The Standard Library has more examples of the Mutable Global pattern — both public globals and private ones litter its modules. Some correspond to unique resources at the system level:

# Lib/multiprocessing/process.py
_current_process = _MainProcess()
_process_counter = itertools.count(1)

Others correspond to no outside resource but instead serve as single points of coordination for a process-wide activity like logging:

# Lib/logging/__init__.py
root = RootLogger(WARNING)

Third-party libraries can supply dozens of more examples, from global HTTP thread pools and database connections to registries of request handlers, library plugins, and third-party codecs. But in every case, the Mutable Global courts all of the dangers listed above in return for the convenience of putting a resource where every module can reach it.

My advice, to the extent that you can, is to write code that accepts arguments and returns values computed from them. Failing that, try passing database connections or open sockets to code that will need to interact with the outside world. It is a compromise for code that finds itself stranded from the resources it needs to resort to accessing a global.

The glory of Python, of course, is that it usually makes even anti-patterns and compromises read fairly elegantly in code. An assignment statement at the global level of a module is as easy to write and read as any other assignment statement, and callers can access the Mutable Global through exactly the same import statement they use for functions and classes.

Import-time I/O

Many of the worst Global Objects are those that perform file or network I/O at import time. They not only impose the cost of that I/O on every library, script, and test that need the module, but expose them to failure if a file or network is not available.

Library authors have an unfortunate tendency to make assumptions like “the file /etc/hosts will always exist” when, in fact, they can’t know ahead of time all the exotic environments their code will one day face — maybe a tiny embedded system that in fact lacks that file; maybe a continuous integration environment spinning up containers that lack any network configuration at all.

Even when faced with this possibility, a module author might still try to defend their import-time I/O: “But delaying the I/O until after import time simply postpones the inevitable — if the system doesn’t have /etc/hosts then the user will get exactly the same exception later anyway.” The attempt to make this excuse reveals three misunderstandings:

  1. Errors at import time are far more serious than errors at runtime.

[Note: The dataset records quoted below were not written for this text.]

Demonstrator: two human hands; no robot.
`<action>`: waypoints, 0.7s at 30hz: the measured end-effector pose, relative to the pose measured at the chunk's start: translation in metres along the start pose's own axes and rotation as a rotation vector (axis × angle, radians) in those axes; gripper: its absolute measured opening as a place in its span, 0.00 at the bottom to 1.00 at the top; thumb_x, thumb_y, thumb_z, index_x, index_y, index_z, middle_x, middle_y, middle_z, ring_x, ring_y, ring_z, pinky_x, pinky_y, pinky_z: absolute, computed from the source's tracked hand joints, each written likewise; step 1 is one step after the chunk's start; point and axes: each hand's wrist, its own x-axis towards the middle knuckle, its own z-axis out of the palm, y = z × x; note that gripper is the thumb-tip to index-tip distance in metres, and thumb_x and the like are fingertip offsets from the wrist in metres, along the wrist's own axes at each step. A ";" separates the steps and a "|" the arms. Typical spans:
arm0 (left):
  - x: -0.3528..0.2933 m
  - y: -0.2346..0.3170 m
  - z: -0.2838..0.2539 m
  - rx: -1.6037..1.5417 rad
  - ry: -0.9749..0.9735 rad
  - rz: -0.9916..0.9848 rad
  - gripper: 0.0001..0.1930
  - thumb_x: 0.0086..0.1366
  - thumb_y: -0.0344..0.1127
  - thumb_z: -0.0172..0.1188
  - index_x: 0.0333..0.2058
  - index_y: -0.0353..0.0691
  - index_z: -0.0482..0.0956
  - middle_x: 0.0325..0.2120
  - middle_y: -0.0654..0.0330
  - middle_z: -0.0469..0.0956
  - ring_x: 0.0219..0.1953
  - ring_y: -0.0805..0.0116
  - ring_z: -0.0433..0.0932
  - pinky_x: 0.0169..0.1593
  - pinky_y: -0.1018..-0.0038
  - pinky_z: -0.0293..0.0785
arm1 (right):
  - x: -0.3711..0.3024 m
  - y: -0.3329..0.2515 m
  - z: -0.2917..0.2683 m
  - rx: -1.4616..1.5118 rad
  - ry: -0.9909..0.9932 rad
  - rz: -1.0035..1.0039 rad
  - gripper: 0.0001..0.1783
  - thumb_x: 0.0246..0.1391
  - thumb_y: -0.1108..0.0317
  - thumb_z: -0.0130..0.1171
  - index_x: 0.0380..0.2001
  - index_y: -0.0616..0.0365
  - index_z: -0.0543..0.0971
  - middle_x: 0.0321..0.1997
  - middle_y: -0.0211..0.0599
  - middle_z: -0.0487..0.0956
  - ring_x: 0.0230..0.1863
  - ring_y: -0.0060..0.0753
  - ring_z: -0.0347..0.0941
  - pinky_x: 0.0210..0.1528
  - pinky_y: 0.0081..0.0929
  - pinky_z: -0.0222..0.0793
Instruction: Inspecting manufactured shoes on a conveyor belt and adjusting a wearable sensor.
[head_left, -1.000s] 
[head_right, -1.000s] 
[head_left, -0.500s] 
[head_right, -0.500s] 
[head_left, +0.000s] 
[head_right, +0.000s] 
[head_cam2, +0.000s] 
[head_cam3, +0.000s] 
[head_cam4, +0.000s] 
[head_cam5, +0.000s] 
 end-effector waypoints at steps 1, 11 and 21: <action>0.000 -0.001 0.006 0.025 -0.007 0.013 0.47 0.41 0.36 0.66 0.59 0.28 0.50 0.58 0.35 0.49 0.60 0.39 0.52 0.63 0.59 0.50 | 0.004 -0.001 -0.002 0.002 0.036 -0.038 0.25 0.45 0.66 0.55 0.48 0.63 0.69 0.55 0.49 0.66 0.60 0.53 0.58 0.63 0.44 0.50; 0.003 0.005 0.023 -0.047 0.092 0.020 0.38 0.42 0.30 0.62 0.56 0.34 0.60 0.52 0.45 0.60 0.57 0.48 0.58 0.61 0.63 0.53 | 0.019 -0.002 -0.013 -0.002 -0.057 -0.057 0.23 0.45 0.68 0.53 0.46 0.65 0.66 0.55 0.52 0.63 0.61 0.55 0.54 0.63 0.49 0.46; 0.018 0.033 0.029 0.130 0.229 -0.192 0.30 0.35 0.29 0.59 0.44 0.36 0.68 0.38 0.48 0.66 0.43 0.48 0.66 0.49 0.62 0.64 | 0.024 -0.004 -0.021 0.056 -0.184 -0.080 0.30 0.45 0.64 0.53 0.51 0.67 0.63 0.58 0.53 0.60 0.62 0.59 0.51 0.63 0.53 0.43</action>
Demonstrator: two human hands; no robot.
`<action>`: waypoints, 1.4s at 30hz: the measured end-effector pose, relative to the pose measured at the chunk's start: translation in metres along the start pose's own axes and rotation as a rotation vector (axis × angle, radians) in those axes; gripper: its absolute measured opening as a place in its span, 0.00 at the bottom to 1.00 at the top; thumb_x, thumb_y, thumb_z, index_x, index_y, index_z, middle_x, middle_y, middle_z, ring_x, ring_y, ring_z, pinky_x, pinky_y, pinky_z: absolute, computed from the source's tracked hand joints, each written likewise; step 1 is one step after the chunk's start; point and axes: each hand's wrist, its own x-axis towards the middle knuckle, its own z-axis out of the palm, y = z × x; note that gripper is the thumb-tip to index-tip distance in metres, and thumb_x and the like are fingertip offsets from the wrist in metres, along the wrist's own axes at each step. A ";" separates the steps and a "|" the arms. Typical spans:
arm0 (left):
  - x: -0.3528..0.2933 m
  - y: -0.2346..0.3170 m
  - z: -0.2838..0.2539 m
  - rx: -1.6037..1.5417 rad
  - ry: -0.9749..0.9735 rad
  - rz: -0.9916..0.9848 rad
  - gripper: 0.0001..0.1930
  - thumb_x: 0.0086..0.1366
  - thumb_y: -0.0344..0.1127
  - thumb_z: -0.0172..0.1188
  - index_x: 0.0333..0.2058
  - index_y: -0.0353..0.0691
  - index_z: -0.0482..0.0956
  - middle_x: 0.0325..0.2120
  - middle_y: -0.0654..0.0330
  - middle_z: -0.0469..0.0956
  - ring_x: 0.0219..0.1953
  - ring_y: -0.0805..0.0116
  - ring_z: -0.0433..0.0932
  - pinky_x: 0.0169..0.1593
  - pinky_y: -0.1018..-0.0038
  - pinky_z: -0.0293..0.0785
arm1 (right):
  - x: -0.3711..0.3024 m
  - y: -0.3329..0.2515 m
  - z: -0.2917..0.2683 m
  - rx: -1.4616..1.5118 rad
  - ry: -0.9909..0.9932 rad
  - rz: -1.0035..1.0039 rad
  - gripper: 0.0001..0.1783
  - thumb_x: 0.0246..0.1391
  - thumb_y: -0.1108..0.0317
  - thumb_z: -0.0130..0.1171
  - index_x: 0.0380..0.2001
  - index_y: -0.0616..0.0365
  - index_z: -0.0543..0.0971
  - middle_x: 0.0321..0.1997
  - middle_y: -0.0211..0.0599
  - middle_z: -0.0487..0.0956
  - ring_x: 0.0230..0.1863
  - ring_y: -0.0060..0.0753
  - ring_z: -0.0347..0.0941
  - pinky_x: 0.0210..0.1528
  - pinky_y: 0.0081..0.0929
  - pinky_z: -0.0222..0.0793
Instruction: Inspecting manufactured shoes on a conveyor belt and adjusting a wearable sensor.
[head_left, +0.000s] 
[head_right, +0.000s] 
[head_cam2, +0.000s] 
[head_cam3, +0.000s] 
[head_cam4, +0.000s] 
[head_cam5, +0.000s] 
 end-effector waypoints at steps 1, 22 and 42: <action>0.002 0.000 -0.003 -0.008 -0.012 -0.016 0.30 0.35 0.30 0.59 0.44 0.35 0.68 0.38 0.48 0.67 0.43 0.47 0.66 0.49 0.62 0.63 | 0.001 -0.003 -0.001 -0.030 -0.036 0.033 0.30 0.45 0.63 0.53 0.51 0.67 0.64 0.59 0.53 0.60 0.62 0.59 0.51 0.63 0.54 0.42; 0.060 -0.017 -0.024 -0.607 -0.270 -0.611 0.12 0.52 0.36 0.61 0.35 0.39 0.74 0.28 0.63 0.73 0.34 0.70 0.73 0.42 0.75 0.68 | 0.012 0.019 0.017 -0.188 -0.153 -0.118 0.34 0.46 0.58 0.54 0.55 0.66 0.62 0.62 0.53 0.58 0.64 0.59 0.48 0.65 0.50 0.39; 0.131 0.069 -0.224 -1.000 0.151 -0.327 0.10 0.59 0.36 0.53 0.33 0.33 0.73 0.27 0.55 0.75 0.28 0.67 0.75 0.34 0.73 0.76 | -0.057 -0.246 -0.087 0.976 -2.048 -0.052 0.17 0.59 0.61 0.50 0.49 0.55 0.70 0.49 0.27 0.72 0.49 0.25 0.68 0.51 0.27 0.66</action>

Remember that at the moment your package is imported, the program’s main routine has probably not started running — the caller is usually still up in the middle of the stack of import statements at the top of their file. They have probably not yet set up logging and have not yet entered their application’s main try…except block that catches and reports failures, so any errors during import will probably print directly to the standard output instead of getting properly reported.
  2. Applications are often written to survive the failure of some operations so that in an emergency they can still perform other functions. Even if features that need your library will now hit an exception, the application might have many others it can continue to offer — or could, if you didn’t kill it with an exception at import time.
  3. Finally, library authors need to keep in mind that a Python program that imports their library might not even use it! Never assume that simply because your code has been imported, it will be used. There are many situations where a module gets imported incidentally, as the dependency of yet further modules, but never happens to get called. By performing I/O at import time, you could impose expense and risk on hundreds of programs and tests that don’t even need or care about your network port, connection pool, or open file.

For all of these reasons, it’s best for your global objects to wait until they’re first called before opening files and creating sockets — because it’s at the moment of that first call that the library knows the main program is now up and running, and knows that its services are in fact definitely needed in this particular run of the program.

I’ll admit that, when my package needs to load a small data file that’s embedded in the package itself, I do sometimes break this rule.